Hoy celebramos la fiesta de Santiago apóstol (también denominado “Santiago el mayor”), hermano de Juan, el discípulo amado. Ambos eran hijos de Zebedeo, socio de Simón Pedro en el negocio de la pesca. Junto a Pedro y su hermano Andrés, los hijos de Zebedeo (también conocidos como “hijos del trueno”, o “Boanerges”), fueron de los primeros discípulos de Jesús (Jn 1,35-42; Lc 5,1-11). Pedro, Santiago, y su hermano Juan formarían el círculo íntimo de amigos de Jesús. Son muchas las instancias en que los evangelios nos muestran a estos tres en compañía de Jesús, sobre todo en momentos importantes como cuando revivió a la hija de Jairo – ocasión en la que Jesús solo permitió la entrada de estos – (Mc 5,37; Lc 8,51), la transfiguración (Mt 17,1; Mc 9,2; Lc 9,28), y la agonía en el huerto (Mt 26,37; Mc 14,33).
La primera lectura nos narra cómo Santiago, al igual que todos los apóstoles excepto Juan, sufrió el martirio, siendo hecho “pasar a cuchillo” por el rey Herodes (Hc 12,2).
La segunda lectura (2 Cor 4,7-15) nos muestra dos aspectos del apostolado, aplicables tanto a Santiago como al apóstol N. (sí, a ti y a mí, porque ambos hemos sido “enviados” – es lo que significa apóstol).
Primero, tenemos que predicar el Evangelio de manera firme, con convencimiento, pero con humildad, como “vasijas de barro”, de manera que cuando vean el “tesoro” que llevamos, “se vea que una fuerza tan extraordinaria es de Dios y no proviene de nosotros”. No se trata pues, de grandes discursos teológicos, se trata de compartir nuestra experiencia de Dios en toda su grandeza, especialmente el amor de Dios.
Segundo, el apóstol tiene que estar dispuesto a sufrir toda clase de humillaciones, persecuciones, cansancio, y hasta la muerte, porque la fuerza de Dios se manifiesta en la debilidad de sus enviados.
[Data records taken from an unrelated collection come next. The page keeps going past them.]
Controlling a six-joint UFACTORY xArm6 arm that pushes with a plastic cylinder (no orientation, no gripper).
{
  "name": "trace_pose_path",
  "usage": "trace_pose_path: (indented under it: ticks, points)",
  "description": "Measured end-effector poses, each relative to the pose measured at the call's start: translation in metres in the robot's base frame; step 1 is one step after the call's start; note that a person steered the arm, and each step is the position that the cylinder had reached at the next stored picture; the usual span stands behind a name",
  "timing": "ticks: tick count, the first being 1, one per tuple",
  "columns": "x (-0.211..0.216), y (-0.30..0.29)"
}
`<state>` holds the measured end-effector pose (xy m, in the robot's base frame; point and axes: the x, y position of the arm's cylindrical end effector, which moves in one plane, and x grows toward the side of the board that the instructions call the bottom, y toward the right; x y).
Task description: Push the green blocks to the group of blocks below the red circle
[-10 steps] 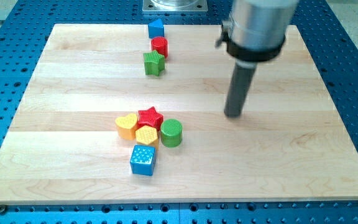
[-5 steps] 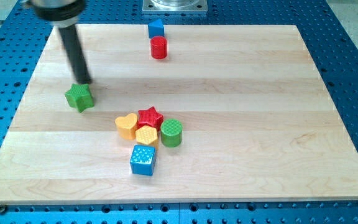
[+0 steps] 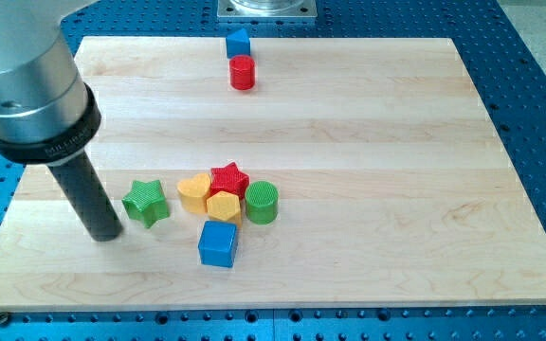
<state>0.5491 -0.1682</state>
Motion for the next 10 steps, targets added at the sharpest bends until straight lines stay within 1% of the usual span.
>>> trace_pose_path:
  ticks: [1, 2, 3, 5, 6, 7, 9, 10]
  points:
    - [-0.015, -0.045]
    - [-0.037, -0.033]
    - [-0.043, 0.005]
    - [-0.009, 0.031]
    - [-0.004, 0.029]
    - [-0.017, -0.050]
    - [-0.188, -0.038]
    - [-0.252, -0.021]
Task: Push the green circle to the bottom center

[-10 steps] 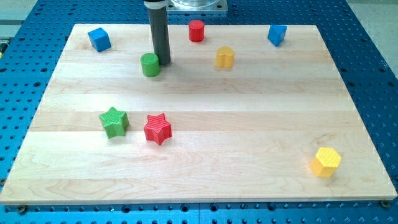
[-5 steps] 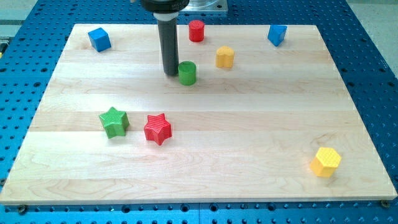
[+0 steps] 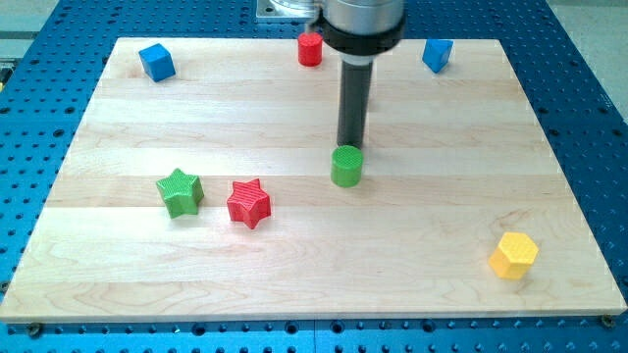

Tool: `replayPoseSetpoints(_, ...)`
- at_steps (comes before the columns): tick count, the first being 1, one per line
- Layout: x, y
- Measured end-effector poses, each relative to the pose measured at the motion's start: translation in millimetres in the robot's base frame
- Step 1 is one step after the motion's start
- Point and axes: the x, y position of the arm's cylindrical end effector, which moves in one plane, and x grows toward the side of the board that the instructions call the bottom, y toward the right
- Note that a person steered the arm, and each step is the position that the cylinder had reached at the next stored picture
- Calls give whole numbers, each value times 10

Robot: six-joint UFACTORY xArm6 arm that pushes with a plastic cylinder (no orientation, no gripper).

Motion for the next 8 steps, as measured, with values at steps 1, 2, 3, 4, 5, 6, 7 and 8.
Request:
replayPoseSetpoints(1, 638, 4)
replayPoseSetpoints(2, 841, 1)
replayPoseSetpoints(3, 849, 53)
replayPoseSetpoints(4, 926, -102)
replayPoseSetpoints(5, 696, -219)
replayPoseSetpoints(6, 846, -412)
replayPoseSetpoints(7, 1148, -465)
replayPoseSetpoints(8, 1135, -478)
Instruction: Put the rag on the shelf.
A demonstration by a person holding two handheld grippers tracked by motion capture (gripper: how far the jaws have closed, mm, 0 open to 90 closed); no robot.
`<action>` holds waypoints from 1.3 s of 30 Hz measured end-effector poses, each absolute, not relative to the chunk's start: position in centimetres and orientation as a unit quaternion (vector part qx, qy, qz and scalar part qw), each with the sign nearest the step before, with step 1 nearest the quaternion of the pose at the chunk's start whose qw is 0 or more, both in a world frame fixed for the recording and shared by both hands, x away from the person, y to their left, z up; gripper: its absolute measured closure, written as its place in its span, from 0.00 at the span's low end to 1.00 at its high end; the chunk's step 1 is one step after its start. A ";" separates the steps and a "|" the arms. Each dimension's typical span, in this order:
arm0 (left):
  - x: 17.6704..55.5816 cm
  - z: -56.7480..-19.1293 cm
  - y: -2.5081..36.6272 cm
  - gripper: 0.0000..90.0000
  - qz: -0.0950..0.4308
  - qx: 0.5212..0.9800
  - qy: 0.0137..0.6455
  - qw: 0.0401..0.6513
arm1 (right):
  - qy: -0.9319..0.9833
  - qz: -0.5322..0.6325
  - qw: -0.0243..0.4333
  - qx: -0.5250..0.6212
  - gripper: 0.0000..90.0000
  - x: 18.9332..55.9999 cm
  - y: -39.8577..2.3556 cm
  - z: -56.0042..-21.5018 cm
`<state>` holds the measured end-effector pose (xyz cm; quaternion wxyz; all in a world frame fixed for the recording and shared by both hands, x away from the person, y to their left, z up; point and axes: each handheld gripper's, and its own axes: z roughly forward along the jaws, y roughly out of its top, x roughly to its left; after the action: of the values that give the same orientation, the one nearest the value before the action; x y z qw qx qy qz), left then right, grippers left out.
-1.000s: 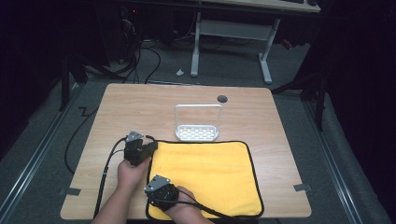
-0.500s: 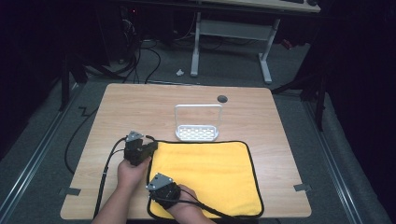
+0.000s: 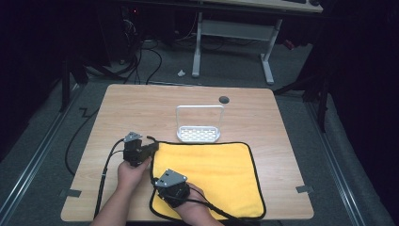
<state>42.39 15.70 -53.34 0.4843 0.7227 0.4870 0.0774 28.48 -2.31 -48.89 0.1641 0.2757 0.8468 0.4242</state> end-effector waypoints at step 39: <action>39.9 -47.8 14.0 0.95 0.119 0.685 0.510 0.506 | 0.823 0.462 0.207 0.257 0.93 26.1 -4.5 -45.8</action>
<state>39.94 13.97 -47.76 0.5059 0.6854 0.5099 0.1190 26.12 -4.54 -45.82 0.2074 0.2568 0.8232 0.4619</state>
El verdadero apóstol ve en su sufrimiento una asociación a la muerte de Cristo y a su obra redentora (Cfr. Col 1,24). Y si el Padre resucitó a Jesús de la muerte, el apóstol tiene la certeza de que hará lo mismo por él: “también nosotros creemos y por eso hablamos; sabiendo que quien resucitó al Señor Jesús también con Jesús nos resucitará y nos hará estar con vosotros”.
El evangelio (Mt 20,20-28) nos narra el pasaje en que la madre de los hijos de Zebedeo le pide a Jesús puestos de honor y poder para sus hijos en el “reino”. Todavía los judíos tenían la noción de un reino terrenal; no habían captado el mensaje. La contestación de Jesús, profetizando el martirio de Santiago, no se hizo esperar: “‘No sabéis lo que pedís. ¿Sois capaces de beber el cáliz que yo he de beber?’ Contestaron: ‘Lo somos’. Él les dijo: ‘Mi cáliz lo beberéis; pero el puesto a mi derecha o a mi izquierda no me toca a mí concederlo, es para aquellos para quienes lo tiene reservado mi Padre’”.
Jesús aprovecha la oportunidad para reiterar que su Reino no se rige por las reglas de este mundo: “el que quiera ser grande entre vosotros, que sea vuestro servidor, y el que quiera ser primero entre vosotros, que sea vuestro esclavo”. Nos está diciendo que el verdadero poder, el verdadero honor, la verdadera gloria están en ser “vasijas de barro” para llevar el tesoro invaluable del anuncio del Reino.